Pakistan bans protest and rallies in Islamabad for 2 months
ISLAMABAD (AP) -- The Pakistani government on Thursday banned all political meetings, rallies and protests in the capital, Islamabad, ahead of a planned opposition march against Prime Minister Nawaz Sharif on Nov. 2.
The ban will remain in force for two months, the Pakistani Ministry of Interior said in a statement.
The party of cricketer-turned-politician Imran Khan has threatened to lockdown the capital to force Sharif to step down. Sharif faces mounting public pressure after his family members were named as holders of offshore bank accounts in leaked financial documents from Panamanian law firm Mossack Fonseca.
Sharif has defended his financial record, attempting to explain the details of his family business in parliament and in two televised speeches.
Pakistan's Supreme Court has scheduled a hearing on the scandal on Nov. 1.
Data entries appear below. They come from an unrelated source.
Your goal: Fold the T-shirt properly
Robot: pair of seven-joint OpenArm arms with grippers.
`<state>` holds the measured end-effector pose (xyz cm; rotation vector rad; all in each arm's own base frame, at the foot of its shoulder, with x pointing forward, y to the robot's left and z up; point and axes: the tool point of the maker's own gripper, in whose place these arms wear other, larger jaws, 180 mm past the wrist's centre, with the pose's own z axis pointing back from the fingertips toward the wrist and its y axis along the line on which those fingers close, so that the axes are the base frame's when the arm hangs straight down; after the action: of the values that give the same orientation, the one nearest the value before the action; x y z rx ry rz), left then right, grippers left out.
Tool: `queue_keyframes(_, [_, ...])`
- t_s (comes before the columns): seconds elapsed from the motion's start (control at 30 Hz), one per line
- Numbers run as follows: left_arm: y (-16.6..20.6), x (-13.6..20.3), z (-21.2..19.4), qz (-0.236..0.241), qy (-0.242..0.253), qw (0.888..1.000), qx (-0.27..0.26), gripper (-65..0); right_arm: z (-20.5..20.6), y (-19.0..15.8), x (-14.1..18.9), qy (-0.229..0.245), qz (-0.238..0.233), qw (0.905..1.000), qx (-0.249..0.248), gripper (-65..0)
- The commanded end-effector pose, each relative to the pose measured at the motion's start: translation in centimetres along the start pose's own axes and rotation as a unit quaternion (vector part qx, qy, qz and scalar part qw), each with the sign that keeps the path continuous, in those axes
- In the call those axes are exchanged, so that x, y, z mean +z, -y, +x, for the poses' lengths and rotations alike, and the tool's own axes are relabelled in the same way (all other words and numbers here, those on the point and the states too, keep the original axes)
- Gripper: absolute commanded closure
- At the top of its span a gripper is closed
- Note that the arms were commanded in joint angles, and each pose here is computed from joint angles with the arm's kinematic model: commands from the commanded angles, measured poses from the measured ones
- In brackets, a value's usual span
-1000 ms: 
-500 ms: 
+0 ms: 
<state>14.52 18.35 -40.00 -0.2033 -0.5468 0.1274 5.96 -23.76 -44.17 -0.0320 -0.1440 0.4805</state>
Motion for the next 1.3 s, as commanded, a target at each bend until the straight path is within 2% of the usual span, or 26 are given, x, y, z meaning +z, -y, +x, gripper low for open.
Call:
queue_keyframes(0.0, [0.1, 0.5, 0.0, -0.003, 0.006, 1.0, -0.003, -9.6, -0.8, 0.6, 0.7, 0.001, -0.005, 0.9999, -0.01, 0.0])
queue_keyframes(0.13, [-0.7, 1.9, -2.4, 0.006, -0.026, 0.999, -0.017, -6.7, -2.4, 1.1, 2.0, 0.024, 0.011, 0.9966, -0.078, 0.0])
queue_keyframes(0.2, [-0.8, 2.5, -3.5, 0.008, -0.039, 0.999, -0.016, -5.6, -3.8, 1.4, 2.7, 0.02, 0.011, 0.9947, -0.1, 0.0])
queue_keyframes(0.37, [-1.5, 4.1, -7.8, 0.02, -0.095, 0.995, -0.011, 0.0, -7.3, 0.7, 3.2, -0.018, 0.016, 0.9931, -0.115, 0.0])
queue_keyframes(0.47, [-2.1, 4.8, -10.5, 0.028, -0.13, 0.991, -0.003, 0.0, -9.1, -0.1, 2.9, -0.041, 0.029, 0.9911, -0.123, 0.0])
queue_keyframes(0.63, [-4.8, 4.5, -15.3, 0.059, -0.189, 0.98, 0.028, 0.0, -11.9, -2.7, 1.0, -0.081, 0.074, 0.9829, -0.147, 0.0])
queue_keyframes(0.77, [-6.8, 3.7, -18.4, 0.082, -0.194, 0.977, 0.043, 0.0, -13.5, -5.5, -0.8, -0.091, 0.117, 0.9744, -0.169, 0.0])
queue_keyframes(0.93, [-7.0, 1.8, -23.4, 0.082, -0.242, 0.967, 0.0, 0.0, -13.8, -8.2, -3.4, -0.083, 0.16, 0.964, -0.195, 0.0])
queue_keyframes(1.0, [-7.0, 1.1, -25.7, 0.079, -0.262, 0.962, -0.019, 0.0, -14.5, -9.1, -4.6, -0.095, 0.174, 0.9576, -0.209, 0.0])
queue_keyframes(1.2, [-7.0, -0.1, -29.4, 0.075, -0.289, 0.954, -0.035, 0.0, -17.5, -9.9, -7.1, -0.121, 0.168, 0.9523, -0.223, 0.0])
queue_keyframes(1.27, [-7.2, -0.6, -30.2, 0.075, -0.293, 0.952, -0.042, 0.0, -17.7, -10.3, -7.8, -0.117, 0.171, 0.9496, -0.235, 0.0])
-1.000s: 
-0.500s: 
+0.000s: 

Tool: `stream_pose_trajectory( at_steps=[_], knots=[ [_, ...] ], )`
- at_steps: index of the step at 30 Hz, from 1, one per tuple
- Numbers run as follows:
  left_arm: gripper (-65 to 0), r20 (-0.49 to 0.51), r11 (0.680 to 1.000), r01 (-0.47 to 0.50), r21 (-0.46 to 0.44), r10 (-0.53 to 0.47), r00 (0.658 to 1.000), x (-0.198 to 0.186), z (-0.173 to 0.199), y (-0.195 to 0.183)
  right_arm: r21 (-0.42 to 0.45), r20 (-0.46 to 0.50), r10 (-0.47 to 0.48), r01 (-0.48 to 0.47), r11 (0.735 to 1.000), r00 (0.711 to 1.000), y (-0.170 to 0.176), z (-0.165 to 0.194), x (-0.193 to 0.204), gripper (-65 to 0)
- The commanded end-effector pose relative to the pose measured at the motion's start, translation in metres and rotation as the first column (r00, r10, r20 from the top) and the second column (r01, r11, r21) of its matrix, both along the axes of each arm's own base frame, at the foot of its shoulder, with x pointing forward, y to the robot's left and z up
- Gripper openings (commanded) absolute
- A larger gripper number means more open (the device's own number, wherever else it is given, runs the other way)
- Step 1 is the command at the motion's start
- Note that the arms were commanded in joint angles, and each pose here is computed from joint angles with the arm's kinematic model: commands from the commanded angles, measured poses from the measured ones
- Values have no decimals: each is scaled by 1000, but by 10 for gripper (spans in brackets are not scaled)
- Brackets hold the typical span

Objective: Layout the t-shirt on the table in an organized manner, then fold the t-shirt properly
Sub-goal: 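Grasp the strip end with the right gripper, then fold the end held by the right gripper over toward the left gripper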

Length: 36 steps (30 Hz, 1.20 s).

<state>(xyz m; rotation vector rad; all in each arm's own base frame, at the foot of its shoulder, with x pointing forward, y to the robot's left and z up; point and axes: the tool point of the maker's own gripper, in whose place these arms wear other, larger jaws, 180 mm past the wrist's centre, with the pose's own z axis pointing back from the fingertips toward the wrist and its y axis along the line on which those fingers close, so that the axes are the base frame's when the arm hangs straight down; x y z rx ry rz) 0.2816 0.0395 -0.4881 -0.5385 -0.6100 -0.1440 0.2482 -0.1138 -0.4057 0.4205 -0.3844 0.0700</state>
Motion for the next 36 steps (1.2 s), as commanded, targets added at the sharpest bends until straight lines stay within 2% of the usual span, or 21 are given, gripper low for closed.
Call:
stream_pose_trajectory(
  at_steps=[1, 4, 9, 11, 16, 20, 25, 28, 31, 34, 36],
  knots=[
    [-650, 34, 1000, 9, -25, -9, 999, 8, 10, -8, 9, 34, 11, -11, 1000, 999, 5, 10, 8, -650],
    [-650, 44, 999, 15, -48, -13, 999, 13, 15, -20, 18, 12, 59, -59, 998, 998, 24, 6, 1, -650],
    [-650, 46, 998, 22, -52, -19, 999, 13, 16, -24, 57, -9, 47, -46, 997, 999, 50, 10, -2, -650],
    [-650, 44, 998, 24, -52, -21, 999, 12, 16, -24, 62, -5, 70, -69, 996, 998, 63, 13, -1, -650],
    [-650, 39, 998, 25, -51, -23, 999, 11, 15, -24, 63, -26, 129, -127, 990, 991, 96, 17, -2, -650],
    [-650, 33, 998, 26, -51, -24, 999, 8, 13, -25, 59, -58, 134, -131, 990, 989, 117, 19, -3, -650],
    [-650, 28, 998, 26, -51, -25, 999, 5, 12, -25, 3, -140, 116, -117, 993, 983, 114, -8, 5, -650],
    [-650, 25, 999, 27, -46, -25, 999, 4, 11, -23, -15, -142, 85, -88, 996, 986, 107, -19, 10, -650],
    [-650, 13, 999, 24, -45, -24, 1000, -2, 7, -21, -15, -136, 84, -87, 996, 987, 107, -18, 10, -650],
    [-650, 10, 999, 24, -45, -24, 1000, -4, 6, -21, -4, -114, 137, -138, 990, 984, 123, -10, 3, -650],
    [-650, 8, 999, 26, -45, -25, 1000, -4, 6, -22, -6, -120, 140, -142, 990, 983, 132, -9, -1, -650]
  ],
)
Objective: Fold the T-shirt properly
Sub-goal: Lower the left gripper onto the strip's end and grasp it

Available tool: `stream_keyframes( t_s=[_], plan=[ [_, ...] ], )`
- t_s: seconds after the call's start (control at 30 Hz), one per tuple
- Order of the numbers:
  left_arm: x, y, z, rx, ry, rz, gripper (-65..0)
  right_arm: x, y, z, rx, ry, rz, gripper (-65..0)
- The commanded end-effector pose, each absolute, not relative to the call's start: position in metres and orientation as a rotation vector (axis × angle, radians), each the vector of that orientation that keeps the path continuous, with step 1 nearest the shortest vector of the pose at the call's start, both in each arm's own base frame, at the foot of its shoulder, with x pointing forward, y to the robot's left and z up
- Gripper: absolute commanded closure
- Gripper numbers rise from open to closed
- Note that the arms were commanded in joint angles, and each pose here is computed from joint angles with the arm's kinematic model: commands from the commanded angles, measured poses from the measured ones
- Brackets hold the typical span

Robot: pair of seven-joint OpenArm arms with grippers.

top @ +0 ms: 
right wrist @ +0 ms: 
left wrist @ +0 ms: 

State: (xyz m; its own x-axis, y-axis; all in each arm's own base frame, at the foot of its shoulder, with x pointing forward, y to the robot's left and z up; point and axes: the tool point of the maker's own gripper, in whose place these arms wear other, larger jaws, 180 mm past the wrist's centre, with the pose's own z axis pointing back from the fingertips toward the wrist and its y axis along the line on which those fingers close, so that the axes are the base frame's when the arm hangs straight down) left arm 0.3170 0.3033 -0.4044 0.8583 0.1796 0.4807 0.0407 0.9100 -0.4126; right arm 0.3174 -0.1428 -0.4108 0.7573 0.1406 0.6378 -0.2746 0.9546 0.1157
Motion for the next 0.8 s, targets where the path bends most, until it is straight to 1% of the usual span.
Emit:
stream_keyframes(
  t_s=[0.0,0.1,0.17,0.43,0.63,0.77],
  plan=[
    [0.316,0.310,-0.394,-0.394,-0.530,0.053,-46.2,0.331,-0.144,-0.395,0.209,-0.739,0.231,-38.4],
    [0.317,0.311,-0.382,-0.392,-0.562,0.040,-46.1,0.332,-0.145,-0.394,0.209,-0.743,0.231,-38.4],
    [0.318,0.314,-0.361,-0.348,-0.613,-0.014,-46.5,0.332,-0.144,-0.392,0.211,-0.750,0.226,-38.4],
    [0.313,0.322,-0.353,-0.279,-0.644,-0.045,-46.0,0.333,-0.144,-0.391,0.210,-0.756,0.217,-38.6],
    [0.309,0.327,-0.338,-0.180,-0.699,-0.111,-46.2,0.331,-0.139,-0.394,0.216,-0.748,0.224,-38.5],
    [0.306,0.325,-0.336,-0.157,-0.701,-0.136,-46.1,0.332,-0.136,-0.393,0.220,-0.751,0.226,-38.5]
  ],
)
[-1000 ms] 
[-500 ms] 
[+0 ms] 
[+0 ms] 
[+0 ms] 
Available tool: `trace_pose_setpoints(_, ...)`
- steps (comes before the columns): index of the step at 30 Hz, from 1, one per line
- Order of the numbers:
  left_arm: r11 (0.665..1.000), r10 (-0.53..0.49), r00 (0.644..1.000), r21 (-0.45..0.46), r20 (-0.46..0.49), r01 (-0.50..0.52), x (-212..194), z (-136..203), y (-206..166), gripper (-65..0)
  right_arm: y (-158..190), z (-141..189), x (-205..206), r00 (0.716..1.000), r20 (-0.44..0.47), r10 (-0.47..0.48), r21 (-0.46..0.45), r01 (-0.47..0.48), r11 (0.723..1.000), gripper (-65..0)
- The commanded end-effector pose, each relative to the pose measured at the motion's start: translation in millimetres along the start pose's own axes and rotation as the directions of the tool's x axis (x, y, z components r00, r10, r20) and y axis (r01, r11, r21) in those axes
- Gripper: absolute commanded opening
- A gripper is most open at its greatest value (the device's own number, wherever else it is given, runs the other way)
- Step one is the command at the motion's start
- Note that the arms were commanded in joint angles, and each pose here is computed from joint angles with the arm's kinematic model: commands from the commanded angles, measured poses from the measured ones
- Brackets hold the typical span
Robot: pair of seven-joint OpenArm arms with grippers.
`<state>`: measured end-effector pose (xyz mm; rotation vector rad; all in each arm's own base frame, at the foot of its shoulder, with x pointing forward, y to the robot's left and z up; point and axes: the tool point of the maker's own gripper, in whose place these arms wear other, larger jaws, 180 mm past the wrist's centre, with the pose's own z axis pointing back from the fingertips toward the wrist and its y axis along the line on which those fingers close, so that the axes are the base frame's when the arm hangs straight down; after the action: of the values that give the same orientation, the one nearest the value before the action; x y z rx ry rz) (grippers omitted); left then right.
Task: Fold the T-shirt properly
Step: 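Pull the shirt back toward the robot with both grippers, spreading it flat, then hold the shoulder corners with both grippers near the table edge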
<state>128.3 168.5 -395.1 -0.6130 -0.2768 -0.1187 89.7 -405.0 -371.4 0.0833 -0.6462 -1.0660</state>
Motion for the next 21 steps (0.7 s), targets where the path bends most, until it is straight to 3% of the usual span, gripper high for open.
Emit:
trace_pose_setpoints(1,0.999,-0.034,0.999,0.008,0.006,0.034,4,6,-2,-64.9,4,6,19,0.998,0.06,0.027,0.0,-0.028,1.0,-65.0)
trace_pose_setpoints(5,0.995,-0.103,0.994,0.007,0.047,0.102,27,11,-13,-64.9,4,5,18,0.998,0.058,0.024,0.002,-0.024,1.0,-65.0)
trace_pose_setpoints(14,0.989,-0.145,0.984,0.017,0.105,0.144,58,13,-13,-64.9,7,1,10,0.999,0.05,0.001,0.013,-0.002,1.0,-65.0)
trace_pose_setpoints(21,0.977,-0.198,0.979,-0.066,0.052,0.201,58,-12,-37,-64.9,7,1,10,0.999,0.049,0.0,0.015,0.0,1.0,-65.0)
Khan's party is one of the five petitioners who have approached the top court requesting an investigation into the scandal. The court has asked the prime minister to file a reply to the allegations made in the petitions in the Nov. 1 hearing. An Islamabad high court also directed Khan's party Thursday to explain by Oct. 31 what his plans are for the march against the prime minister.
Sharif's aides are calling on Khan's party to postpone the street protests and wait for the court decision.
Khan's party has alleged that the police have already started detaining its workers and harassing its leadership.
"No power can stop our rally," Khan said Thursday in a press conference. "It is our legal, democratic, constitutional right."
He vowed that his party would go ahead with the rally, come what may.